China’s economy was meant to drive a third of global economic growth this year, so its dramatic slowdown in recent months is sounding alarm bells across the world. Asian economies are taking the biggest hit to their trade so far, along with countries in Africa. Japan reported its first drop in exports in more than two years in July after China cut back on purchases of cars and chips.
But as the world’s second-largest economy, a prolonged slowdown in China will hurt, rather than help, the rest of the world. An analysis from the International Monetary Fund shows how much is at stake: when China’s growth rate rises by 1 percentage point, global expansion is boosted by about 0.3 percentage points.
The value of Chinese imports has fallen for nine of the last 10 months as demand retreats from the record highs set during the pandemic. The value of shipments from Africa, Asia and North America were all lower in July than they were a year ago. Africa and Asia have been the hardest hit, with the value of imports down more than 14% in the first seven months this year. (Image: Bloomberg)
So far, the actual volume of commodities such as iron or copper ore sent to China has held up. But if the slowdown continues, shipments could be impacted, which would affect miners in Australia, South America and elsewhere around the world. (Image: Bloomberg)
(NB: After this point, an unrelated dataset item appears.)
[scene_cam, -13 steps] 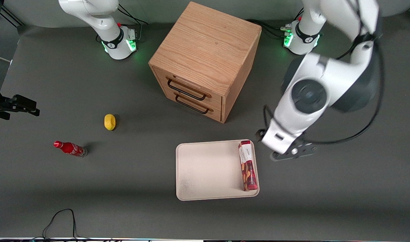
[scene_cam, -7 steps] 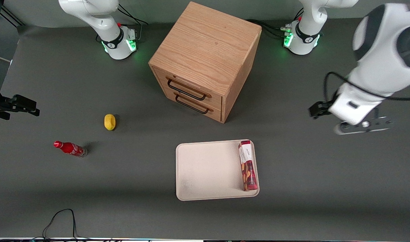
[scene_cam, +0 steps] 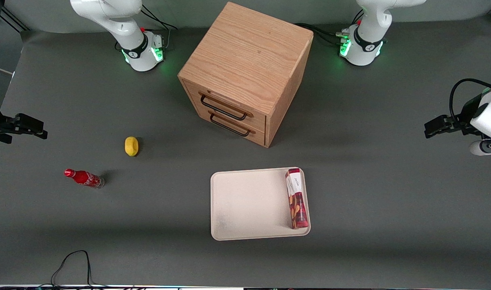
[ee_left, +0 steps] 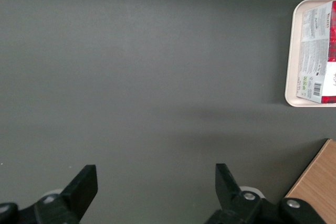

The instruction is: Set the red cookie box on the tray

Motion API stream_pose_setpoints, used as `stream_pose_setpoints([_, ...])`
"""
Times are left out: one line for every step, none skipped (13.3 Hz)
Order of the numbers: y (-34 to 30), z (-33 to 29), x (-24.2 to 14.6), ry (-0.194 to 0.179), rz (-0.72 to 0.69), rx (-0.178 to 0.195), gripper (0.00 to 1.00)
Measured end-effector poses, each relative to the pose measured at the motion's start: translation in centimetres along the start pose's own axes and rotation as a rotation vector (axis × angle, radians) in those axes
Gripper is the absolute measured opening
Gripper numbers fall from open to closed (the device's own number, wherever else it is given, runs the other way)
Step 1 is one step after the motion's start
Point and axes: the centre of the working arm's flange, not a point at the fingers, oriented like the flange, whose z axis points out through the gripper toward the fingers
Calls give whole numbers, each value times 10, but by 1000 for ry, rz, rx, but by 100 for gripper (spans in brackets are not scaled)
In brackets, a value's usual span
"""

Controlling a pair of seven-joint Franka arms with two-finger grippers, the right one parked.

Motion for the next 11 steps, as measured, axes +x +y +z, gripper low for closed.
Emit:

The price of Chinese goods at US docks has fallen every month this year and that is likely to continue until factory prices in China return to positive territory. Economists at Wells Fargo & Co. estimate that a ‘hard landing’ in China — which they define as a 12.5% divergence from its trend growth — would cut the baseline forecast for US consumer inflation in 2025 by 0.7 percentage points to 1.4%. (Image: Bloomberg)
Chinese consumers are spending more on services, like travel and tourism, than on goods — but they’re not yet venturing overseas in large numbers. The pandemic and weak economy have curbed incomes in China, while the years-long housing market slump means homeowners feel less wealthy than before. That suggests it may take a long time for overseas travel to rebound to the levels they were at before the pandemic, hitting tourism-dependent nations in Southeast Asia such as Thailand. (Image: Bloomberg)
China’s economic woes have pushed the currency down over 5% against the dollar this year, with the yuan close to breaching the 7.3 mark this month. The central bank has escalated its defense of the yuan through various measures including its daily currency fixings. The depreciation in the offshore yuan is having a greater impact in Asia, Latin America and the Central and Eastern Europe bloc, with the correlation of the Chinese currency to some others rising. (Image: Bloomberg)
China’s interest rate cuts this year have reduced the appeal of its bonds to foreign investors, who have cut their exposure to the market and are looking for alternatives in the rest of the region. (Image: Bloomberg)
Overseas holdings of Chinese sovereign notes are at the lowest share of the total market since 2019. Global funds had turned more bullish on the local currency bonds of South Korea and Indonesia as central banks there near the end of their interest-rate hiking cycles. (Image: Bloomberg)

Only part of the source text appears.